Der Arbeitsmarkt präsentiert sich zwar noch in guter Verfassung. Rückläufige Investitionen werden aber auch hier Bremsspuren hinterlassen. Die immer noch niedrige Arbeitslosenquote sollte entsprechend als zeitverzögerte Reaktion auf die verschlechterten Finanzierungskonditionen in den kommenden Quartalen deutlich steigen. Der systematische Nachlauf des Arbeitsmarktes im Konjunkturzyklus kann unter anderem durch die Gegenüberstellung mit wichtigen Immobilienmarktkennzahlen wie dem NAHB-Wohnungsmarktindex veranschaulicht werden (siehe Abbildung). Für den privaten Konsum sind das trübe Aussichten, da die verfügbaren Einkommen von dieser Seite unter Druck kommen. Die pandemiebedingten Sparüberhänge werden diesen Gegenwind nicht wettmachen können, sind sie doch inzwischen zu rund 90 Prozent aufgebraucht worden.
Alles in allem zeigen diese Überlegungen, dass von der aktuellen Widerstandsfähigkeit der US-Wirtschaft nicht auf eine Fortsetzung dieser erfreulichen Entwicklung in der Zukunft geschlossen werden kann. Vielmehr dürften die zuletzt noch stützenden Effekte von der gesunkenen Zinslast und den Sparpolstern abklingen und stattdessen die zeitverzögerten Bremskräfte der verschlechterten Finanzierungskonditionen ihre Wirkung entfalten.

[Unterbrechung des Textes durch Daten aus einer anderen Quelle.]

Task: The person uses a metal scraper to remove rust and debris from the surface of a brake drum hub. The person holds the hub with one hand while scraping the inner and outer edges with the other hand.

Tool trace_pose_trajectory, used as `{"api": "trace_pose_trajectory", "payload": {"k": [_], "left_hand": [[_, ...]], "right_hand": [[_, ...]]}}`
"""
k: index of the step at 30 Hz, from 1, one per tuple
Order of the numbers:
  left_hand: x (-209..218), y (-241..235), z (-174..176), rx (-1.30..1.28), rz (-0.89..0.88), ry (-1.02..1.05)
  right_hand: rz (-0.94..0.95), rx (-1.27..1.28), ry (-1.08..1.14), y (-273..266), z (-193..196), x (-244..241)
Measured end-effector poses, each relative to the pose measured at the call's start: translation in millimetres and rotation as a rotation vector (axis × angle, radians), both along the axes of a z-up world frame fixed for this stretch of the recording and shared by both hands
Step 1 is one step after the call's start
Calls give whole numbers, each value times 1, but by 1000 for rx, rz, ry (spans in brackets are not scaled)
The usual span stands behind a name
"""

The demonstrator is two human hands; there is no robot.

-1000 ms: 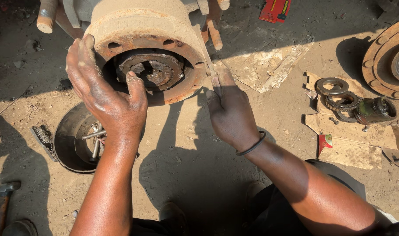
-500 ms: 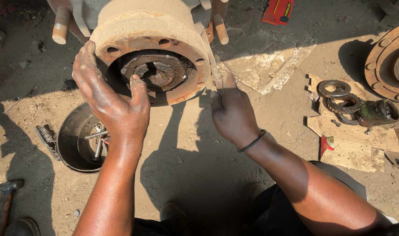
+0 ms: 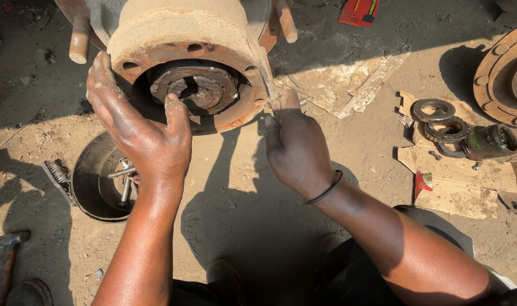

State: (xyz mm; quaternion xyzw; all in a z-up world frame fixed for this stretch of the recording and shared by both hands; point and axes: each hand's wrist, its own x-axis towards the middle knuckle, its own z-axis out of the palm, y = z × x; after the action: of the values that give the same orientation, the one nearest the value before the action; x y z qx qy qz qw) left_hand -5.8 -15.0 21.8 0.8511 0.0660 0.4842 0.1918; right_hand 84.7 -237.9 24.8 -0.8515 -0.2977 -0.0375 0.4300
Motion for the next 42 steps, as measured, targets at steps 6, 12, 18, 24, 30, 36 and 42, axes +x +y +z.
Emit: {"api": "trace_pose_trajectory", "payload": {"k": [6,12,18,24,30,36,42], "left_hand": [[0,1,-2,-2,42,48],[0,4,-3,12,55,66],[0,14,-18,65,114,87],[-1,26,-26,121,141,98],[-1,26,-17,120,133,60],[-7,23,-18,51,152,97],[-5,36,-29,56,158,94]], "right_hand": [[33,85,72,-3,4,3],[-27,27,163,1,2,7],[13,-36,65,-3,-5,7],[9,38,82,0,-7,8],[36,-42,160,3,-4,15],[-15,-80,179,3,-9,12],[51,-7,13,2,-6,15]]}}
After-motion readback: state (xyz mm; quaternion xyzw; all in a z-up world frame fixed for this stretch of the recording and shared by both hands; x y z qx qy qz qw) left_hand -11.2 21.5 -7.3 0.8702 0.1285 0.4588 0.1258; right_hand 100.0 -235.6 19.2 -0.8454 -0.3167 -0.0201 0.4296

Ein Hard Landing ist mithin in unseren Augen unverändert wahrscheinlicher als ein Soft Landing. Wann genau das Bruttoinlandsprodukt zu schrumpfen beginnt, bleibt allerdings schwer abzuschätzen. Wahrscheinlich sollte es dazu schon im vierten Quartal dieses Jahres kommen, eventuell aber auch erst Anfang 2024.
Von Andreas Busch, Senior-Volkswirt bei Bantleon. Die Gesellschaft mit Sitz in Zürich, Hannover und München ist auf institutionelle Investments spezialisiert.